I can see thousands of Yankees camped here in December of 1862, when Grant was on his Mississippi Central Rail Road campaign.
I can see Confederate Regiments of Nathan Bedford Forrest, camped here in the Spring of 1864, when he used Oxford and the University as a headquarters.
I can see two Yankee Captains, who were sent by Union General A. J. “Whiskey” Smith to burn the University, “Finding only literary material and scientific apparatus”, they “refused to carry out such a vandal order”.
I can see Confederate Veterans returning to the University as students, in the Fall of 1865.
I can see the erection, and dedication, of the new Library (Ventress Hall) in 1889, completed with the University Greys Memorial Tiffany stained glass window in 1890.
I can see the erection of of the Confederate Monument, at the bottom of the Circle, by the United Daughters of the Confederacy, to remember the dead in the campus Confederate Cemetery and the Confederate dead in St. Peters town cemetery, in 1906.
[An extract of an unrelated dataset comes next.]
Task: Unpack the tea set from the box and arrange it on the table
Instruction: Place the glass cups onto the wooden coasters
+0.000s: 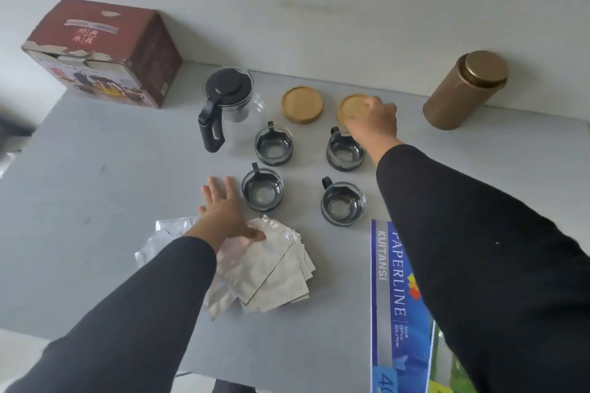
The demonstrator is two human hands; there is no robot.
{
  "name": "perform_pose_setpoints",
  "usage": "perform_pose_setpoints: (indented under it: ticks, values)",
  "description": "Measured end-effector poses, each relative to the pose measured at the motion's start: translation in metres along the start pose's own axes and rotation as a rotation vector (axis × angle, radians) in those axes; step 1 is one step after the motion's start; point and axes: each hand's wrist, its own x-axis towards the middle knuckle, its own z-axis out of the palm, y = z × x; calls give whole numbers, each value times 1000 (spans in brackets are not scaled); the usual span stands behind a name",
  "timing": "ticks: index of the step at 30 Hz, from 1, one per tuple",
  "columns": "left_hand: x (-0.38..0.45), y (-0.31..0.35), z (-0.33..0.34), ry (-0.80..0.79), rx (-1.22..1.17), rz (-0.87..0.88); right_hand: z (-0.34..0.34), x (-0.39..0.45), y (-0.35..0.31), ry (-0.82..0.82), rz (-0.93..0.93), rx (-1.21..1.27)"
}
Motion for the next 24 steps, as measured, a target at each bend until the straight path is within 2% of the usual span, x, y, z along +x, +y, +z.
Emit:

I can see 2000 people gathering for speeches and an old fashioned Bar-B-Q to honor Walthall’s Mississippi Brigade reunion, in 1906.
I can see the riot of 1962, when James Meredith entered the University.
I can see a tailgating game day, in 1971, when I first saw it as a 6th grader, and I knew this was the place I would go to College.
I can see myself as a student walking across The Circle.
I can see so many Fall tailgating days here, in the 1980’s, 90’s and 00’s, when Dad and I, and a few other thousand friends, came together for another Rebel football game.
I can still hear “Dixie” being played here by the band after an Ole Miss football win, or loss.
What a historical, and magical place these few acres are!